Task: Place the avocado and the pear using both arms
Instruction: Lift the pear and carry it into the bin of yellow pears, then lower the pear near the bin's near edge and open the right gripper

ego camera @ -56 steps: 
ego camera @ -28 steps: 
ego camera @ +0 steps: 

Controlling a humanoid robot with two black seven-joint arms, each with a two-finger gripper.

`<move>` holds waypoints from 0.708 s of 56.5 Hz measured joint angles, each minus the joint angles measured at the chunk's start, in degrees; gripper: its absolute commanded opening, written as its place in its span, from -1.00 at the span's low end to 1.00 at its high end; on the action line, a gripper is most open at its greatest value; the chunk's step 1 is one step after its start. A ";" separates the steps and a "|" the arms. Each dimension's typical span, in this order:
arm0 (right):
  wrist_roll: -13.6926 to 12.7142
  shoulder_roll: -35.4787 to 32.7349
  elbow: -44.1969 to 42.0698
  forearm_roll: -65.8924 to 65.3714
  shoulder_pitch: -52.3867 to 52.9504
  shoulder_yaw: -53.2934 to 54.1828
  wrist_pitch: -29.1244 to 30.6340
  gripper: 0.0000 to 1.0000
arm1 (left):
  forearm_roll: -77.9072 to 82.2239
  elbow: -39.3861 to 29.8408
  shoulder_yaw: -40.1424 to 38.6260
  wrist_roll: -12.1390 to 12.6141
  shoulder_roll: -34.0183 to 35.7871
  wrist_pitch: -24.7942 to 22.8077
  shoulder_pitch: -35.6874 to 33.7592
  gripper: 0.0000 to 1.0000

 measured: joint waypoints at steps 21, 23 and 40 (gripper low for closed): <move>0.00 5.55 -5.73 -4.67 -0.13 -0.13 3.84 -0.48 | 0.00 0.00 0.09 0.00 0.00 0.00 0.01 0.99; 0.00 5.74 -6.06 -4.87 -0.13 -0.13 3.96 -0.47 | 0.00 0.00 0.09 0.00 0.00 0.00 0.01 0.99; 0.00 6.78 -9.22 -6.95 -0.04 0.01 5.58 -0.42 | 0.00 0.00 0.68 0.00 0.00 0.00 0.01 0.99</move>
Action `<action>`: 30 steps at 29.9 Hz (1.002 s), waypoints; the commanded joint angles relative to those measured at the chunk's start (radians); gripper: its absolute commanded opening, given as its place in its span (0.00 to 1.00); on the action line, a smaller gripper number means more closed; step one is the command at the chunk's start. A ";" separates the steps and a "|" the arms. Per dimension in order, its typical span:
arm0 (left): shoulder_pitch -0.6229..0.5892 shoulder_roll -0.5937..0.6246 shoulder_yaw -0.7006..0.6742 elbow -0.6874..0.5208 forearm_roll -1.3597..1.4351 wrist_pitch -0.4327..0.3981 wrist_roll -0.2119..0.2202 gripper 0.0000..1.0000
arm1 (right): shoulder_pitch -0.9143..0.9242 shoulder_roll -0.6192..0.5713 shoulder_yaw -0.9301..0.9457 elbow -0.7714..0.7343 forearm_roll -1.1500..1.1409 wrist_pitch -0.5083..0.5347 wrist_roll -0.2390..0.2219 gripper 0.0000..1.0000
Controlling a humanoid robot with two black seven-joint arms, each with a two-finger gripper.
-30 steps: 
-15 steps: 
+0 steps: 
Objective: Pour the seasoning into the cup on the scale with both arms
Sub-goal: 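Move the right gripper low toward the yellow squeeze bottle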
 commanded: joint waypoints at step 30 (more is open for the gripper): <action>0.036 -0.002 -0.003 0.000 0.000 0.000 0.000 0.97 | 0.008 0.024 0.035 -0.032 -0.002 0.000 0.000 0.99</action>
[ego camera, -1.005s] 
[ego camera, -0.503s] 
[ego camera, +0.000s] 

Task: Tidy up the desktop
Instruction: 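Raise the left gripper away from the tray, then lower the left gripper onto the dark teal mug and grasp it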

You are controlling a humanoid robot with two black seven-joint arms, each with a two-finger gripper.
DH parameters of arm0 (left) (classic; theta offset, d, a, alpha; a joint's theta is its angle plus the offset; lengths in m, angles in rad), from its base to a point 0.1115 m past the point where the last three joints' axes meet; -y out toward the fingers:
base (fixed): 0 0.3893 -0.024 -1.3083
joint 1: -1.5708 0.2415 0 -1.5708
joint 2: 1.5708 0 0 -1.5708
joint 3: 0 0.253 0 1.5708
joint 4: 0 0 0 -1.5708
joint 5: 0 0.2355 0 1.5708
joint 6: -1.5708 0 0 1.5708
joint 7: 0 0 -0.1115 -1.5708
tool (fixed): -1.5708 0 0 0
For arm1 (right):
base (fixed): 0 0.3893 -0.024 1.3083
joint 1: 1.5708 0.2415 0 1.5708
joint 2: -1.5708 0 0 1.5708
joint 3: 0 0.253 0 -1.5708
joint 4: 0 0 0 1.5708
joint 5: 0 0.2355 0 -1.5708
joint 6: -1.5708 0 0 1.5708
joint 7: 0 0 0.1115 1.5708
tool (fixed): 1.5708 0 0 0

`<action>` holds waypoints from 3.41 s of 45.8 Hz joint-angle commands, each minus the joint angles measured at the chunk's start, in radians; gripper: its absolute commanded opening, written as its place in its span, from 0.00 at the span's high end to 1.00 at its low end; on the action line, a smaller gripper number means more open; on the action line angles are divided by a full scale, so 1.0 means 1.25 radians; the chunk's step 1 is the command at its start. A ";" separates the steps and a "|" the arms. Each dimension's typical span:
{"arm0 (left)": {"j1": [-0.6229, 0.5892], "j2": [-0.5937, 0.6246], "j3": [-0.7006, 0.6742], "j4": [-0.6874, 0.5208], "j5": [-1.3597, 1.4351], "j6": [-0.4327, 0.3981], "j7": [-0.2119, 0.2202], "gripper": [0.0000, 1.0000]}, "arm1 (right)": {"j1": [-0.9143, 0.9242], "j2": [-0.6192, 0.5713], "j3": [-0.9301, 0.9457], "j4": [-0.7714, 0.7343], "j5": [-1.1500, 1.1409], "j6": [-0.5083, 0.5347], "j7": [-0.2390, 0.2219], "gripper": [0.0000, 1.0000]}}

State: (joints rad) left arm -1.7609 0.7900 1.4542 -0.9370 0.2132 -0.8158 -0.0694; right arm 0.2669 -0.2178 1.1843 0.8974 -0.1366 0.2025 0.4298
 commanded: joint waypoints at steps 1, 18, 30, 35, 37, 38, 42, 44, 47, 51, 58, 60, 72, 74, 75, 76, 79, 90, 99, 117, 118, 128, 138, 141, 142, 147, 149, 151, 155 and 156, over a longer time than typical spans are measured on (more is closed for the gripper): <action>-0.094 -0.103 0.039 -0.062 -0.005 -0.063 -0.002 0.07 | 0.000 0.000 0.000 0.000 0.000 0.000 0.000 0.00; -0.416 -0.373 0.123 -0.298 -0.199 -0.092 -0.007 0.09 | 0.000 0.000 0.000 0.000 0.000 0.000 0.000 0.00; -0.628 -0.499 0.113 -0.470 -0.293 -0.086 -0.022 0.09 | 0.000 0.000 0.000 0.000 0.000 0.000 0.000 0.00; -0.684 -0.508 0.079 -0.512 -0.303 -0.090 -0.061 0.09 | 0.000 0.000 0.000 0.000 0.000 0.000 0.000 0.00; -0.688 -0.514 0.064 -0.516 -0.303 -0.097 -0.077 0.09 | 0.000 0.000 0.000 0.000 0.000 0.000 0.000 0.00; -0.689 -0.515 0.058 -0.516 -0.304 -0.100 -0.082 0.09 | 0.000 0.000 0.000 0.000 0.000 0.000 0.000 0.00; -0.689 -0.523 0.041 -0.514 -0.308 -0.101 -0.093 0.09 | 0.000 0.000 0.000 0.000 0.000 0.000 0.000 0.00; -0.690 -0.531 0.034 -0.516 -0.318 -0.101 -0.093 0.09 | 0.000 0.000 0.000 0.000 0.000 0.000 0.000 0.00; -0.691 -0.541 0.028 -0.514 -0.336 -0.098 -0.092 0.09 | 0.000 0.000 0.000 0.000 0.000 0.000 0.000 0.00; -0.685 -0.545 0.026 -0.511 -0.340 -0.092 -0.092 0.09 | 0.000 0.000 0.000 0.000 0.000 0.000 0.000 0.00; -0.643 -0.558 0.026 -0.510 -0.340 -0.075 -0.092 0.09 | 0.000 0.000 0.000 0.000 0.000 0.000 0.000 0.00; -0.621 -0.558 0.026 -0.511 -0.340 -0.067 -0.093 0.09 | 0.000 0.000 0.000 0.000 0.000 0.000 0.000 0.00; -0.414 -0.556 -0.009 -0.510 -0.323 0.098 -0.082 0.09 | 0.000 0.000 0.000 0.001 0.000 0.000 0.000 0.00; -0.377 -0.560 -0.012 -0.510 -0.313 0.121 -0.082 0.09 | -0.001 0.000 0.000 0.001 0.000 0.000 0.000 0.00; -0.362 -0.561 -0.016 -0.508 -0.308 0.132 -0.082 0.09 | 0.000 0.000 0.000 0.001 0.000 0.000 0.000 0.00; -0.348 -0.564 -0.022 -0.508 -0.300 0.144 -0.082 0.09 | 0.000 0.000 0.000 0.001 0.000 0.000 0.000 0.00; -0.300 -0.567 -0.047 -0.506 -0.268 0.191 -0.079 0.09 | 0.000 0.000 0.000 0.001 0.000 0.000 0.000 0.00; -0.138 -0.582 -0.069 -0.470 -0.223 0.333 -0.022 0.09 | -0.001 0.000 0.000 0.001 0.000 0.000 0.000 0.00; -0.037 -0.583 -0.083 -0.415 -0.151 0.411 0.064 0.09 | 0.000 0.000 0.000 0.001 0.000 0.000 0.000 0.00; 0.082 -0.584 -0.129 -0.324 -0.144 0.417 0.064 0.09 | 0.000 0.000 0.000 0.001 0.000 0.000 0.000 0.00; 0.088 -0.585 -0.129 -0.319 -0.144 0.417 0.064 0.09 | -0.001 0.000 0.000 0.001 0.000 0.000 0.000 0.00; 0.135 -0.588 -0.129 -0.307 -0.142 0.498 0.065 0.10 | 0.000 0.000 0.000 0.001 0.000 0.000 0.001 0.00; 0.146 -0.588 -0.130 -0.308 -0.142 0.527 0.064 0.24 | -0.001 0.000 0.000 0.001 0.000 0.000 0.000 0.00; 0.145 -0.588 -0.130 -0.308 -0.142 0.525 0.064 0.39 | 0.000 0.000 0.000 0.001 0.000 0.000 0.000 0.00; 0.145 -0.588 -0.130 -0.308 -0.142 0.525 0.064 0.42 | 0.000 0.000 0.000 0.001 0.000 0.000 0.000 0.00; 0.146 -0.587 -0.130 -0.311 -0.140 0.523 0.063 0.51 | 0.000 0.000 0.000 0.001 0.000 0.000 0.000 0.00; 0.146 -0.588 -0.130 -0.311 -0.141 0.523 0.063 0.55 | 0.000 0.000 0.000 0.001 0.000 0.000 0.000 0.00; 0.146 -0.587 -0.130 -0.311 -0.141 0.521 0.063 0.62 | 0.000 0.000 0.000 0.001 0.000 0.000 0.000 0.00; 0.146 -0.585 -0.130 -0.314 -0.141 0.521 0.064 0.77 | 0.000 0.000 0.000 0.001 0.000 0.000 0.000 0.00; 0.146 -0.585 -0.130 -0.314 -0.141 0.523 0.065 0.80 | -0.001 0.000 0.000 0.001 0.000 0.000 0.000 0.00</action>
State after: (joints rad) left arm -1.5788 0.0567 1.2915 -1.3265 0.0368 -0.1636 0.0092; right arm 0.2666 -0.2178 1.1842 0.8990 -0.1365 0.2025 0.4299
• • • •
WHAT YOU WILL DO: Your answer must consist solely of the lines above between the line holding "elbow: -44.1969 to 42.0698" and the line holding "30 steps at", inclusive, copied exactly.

EXERCISE SOLUTION:
  elbow: -44.1969 to 42.0698
  forearm_roll: -65.8924 to 65.3714
  shoulder_pitch: -52.3867 to 52.9504
  shoulder_yaw: -53.2934 to 54.1828
  wrist_pitch: -29.1244 to 30.6340
  gripper: 0.0000 to 1.0000
arm1 (left):
  forearm_roll: -77.9072 to 82.2239
  elbow: -39.3861 to 29.8408
  shoulder_yaw: -40.1424 to 38.6260
  wrist_roll: -12.1390 to 12.6141
  shoulder_roll: -34.0183 to 35.7871
  wrist_pitch: -24.7942 to 22.8077
  shoulder_pitch: -35.6874 to 33.7592
  gripper: 0.0000 to 1.0000

 measured: joint waypoints at steps 21, 23 and 40 (gripper low for closed): <move>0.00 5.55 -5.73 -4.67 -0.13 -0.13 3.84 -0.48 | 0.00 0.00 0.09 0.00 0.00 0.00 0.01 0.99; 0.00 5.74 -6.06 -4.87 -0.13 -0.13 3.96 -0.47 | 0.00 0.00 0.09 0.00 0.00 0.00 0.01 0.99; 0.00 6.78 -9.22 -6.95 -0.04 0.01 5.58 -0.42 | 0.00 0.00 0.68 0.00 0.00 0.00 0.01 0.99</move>
Action `<action>`: 30 steps at 29.9 Hz (1.002 s), waypoints; the commanded joint angles relative to those measured at the chunk's start (radians); gripper: its absolute commanded opening, given as its place in its span (0.00 to 1.00); on the action line, a smaller gripper number means more closed; step one is the command at the chunk's start. A ";" separates the steps and a "|" the arms. Per dimension in order, its typical span:

What came before is the complete response.